Quercus laurifolia (moeraslauriereik, diamantbladeik, watereik, obtusa-eik, lauriereik) is een middelgrote semi-groenblijvende eik in de rode eiksectie Quercus-sekte. Lobatae. Het is inheems in het zuidoosten en zuid-centraal van de Verenigde Staten, van de kust van Virginia tot centraal Florida en van west tot zuidoost Texas.
Er zijn berichten dat de soort groeit in Pennsylvania en New Jersey, maar dit betreft waarschijnlijk introducties.
Quercus laurifolia is een boom die 20-24 meter hoog wordt (zelden 40 meter), met een grote, ronde kroon. De bladeren zijn breed lancetvormig, 2,5-12,7 centimeter lang en 1,3-4,4 centimeter breed, en ongelobd (zeer zelden drielobbig) met een hele rand en een borstelpunt; ze vallen meestal net als de nieuwe bladeren in de lente beginnen te verschijnen.
De eikels, gedragen in een ondiepe kom, zijn halfbolvormig, 0,35-0,5 inch (8,9-12,7 millimeter) lang, groen en worden ongeveer 18 maanden na bestuiving zwartbruin. Ondanks hun bittere pit worden ze gegeten door herten, eekhoorns en vogels. De productie van eikels is vaak groot, waardoor de waarde van de soort voor dieren in het wild toeneemt.
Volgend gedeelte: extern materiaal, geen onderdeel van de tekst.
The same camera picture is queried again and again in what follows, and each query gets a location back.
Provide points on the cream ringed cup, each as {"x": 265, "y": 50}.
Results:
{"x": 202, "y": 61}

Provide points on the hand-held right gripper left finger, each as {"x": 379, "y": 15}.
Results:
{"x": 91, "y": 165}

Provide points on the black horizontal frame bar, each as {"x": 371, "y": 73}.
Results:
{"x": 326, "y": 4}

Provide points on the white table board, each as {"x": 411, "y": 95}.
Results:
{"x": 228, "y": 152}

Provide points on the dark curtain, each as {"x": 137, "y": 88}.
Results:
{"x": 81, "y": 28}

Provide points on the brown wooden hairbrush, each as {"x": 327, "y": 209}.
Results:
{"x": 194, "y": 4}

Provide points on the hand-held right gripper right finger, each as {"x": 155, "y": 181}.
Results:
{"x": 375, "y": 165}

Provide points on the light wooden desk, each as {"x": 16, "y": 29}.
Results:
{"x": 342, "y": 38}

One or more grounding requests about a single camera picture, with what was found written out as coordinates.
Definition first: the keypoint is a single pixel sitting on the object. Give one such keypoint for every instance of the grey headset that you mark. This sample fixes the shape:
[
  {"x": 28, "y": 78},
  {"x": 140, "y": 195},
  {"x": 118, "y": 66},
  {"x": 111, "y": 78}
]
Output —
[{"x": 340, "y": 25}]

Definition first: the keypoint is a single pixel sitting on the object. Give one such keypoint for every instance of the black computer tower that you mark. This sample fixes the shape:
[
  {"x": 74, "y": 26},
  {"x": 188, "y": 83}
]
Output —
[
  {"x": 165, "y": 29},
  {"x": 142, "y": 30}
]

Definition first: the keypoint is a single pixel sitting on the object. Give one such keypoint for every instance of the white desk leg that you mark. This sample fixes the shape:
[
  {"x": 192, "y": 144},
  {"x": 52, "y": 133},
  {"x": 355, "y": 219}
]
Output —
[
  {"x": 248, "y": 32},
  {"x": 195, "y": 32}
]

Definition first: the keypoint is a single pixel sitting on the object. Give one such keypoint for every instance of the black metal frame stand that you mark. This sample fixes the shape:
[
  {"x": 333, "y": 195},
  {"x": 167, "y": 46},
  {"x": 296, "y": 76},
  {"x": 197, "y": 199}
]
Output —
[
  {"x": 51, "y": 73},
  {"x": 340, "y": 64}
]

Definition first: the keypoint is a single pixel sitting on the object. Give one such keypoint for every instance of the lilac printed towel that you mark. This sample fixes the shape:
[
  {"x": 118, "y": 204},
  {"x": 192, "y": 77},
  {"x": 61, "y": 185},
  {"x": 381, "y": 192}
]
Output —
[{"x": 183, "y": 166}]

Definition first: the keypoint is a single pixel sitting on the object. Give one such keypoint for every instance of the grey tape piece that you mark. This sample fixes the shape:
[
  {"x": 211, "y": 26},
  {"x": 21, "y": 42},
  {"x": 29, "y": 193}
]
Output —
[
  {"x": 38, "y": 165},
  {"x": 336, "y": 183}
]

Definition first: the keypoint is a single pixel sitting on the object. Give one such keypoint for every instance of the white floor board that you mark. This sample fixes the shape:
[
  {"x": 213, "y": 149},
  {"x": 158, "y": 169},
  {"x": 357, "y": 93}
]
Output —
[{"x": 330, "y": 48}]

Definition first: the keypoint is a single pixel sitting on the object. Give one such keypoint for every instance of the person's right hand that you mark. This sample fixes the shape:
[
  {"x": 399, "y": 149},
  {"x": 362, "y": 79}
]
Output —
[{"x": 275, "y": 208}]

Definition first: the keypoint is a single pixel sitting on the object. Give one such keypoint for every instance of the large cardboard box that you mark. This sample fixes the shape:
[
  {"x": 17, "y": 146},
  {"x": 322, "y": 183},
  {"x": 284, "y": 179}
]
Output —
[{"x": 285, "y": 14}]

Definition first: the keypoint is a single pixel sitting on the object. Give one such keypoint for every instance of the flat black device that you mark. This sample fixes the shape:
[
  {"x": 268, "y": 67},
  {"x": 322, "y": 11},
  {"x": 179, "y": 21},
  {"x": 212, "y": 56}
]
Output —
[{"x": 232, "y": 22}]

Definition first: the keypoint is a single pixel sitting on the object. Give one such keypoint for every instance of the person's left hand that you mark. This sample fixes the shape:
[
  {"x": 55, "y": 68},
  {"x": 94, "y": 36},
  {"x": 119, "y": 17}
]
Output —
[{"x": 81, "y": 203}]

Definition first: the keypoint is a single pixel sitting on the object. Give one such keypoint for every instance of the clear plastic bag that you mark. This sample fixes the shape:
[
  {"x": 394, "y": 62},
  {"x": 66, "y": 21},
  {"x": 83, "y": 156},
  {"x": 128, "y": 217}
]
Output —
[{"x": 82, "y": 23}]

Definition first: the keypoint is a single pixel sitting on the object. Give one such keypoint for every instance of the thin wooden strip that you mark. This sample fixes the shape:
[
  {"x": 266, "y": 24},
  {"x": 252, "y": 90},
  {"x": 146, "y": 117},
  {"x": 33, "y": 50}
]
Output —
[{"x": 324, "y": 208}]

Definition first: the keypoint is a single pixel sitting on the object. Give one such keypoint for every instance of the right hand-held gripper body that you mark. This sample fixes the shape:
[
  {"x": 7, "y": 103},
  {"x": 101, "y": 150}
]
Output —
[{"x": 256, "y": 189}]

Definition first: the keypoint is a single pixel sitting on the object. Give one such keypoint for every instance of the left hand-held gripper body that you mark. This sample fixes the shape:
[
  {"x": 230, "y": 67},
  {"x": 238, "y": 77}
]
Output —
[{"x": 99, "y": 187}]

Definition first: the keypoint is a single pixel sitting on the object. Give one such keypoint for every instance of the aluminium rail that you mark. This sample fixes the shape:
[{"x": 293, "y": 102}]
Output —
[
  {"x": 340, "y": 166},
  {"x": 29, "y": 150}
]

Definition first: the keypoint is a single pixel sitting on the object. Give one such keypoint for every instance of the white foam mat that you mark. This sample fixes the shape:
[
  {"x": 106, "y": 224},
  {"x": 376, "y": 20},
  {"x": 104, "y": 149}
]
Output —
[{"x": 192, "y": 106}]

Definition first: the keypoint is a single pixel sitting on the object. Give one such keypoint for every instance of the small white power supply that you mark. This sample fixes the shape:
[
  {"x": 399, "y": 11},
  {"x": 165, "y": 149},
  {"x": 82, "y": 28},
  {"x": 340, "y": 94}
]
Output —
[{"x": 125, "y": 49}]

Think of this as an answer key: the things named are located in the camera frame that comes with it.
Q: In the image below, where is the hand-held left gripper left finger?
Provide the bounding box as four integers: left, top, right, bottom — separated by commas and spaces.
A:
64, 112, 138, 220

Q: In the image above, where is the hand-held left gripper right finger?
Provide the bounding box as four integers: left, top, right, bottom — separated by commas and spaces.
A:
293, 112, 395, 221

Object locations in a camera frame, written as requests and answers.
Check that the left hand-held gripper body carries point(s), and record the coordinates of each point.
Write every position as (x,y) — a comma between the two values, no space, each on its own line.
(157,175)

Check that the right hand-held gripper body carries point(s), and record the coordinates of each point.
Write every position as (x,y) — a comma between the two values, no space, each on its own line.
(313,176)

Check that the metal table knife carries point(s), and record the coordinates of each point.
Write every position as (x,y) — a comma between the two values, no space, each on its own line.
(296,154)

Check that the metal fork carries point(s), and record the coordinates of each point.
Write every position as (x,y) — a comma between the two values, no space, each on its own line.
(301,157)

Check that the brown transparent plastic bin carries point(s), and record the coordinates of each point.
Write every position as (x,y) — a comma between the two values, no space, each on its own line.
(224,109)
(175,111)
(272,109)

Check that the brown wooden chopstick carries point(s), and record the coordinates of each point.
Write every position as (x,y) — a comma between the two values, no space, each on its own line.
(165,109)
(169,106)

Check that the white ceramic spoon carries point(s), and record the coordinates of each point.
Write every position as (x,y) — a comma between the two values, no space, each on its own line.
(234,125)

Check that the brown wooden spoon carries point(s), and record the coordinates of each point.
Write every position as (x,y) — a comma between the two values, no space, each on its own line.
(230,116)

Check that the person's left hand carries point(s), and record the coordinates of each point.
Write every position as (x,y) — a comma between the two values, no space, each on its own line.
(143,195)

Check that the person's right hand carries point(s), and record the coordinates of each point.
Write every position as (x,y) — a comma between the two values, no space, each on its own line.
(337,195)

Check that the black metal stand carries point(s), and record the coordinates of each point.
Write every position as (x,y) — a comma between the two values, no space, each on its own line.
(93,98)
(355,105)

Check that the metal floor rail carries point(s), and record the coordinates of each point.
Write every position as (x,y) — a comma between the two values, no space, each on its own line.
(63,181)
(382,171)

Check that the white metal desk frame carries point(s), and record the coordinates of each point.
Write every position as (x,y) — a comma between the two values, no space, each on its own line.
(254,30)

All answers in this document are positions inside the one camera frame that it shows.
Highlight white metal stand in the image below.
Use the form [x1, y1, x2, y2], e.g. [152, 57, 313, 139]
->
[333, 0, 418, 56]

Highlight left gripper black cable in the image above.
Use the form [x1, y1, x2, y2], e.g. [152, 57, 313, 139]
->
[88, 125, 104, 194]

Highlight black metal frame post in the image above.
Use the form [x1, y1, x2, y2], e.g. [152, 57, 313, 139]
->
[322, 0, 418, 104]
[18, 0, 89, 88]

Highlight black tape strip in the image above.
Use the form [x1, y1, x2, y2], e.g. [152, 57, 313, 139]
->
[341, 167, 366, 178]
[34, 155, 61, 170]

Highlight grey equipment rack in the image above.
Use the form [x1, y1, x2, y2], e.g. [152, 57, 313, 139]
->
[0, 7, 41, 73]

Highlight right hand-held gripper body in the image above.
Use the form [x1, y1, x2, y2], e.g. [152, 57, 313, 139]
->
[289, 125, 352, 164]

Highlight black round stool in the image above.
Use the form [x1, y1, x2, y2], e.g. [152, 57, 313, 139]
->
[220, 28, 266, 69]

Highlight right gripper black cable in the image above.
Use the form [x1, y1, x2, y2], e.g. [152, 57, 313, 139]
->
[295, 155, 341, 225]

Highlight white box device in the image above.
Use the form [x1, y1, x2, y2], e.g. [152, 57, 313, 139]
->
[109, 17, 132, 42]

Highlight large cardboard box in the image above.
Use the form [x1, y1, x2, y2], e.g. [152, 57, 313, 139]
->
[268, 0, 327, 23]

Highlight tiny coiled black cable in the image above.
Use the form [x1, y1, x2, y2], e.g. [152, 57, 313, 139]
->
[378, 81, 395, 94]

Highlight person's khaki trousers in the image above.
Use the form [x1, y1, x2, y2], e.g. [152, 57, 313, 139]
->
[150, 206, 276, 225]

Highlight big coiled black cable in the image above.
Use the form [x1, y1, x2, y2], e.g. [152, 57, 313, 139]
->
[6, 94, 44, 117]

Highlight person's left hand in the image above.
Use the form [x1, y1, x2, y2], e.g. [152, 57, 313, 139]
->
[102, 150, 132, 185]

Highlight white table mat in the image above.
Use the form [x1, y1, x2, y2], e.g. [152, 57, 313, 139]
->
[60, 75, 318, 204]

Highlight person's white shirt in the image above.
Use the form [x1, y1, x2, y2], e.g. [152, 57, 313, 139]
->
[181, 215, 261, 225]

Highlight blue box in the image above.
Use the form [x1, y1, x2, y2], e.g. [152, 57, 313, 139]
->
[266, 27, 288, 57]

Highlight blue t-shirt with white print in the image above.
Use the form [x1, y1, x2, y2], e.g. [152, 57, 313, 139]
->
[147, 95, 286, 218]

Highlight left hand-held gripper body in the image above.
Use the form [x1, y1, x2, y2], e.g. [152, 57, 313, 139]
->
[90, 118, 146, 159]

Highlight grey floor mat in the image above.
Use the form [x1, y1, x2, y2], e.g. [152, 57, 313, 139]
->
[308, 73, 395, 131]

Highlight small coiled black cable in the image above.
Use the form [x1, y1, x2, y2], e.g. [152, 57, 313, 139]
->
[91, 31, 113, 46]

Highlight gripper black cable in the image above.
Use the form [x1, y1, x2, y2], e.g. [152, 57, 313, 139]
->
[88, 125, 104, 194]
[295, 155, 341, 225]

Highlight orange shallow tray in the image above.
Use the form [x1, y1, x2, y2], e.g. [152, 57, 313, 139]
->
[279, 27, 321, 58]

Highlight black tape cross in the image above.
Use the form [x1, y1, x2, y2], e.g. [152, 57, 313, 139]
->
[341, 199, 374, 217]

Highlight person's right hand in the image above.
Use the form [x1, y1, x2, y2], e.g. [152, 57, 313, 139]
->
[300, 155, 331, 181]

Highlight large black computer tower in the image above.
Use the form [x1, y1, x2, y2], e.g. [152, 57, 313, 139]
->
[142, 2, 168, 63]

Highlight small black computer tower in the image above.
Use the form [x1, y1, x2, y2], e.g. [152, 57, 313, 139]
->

De zaailingen vertonen kiemrust en ontkiemen de volgende lente na rijping in de herfst; kieming is hypogeaal.
Moeraslauriereik groeit snel en rijpt gewoonlijk in ongeveer 50 jaar, wat heeft geleid tot een wijdverbreid gebruik als sierplant. Het is gastheer voor de algemene eikenetende insecten, maar kent geen ernstige insectenproblemen. Verschillende soorten Curculio-kevers besmetten de eikels.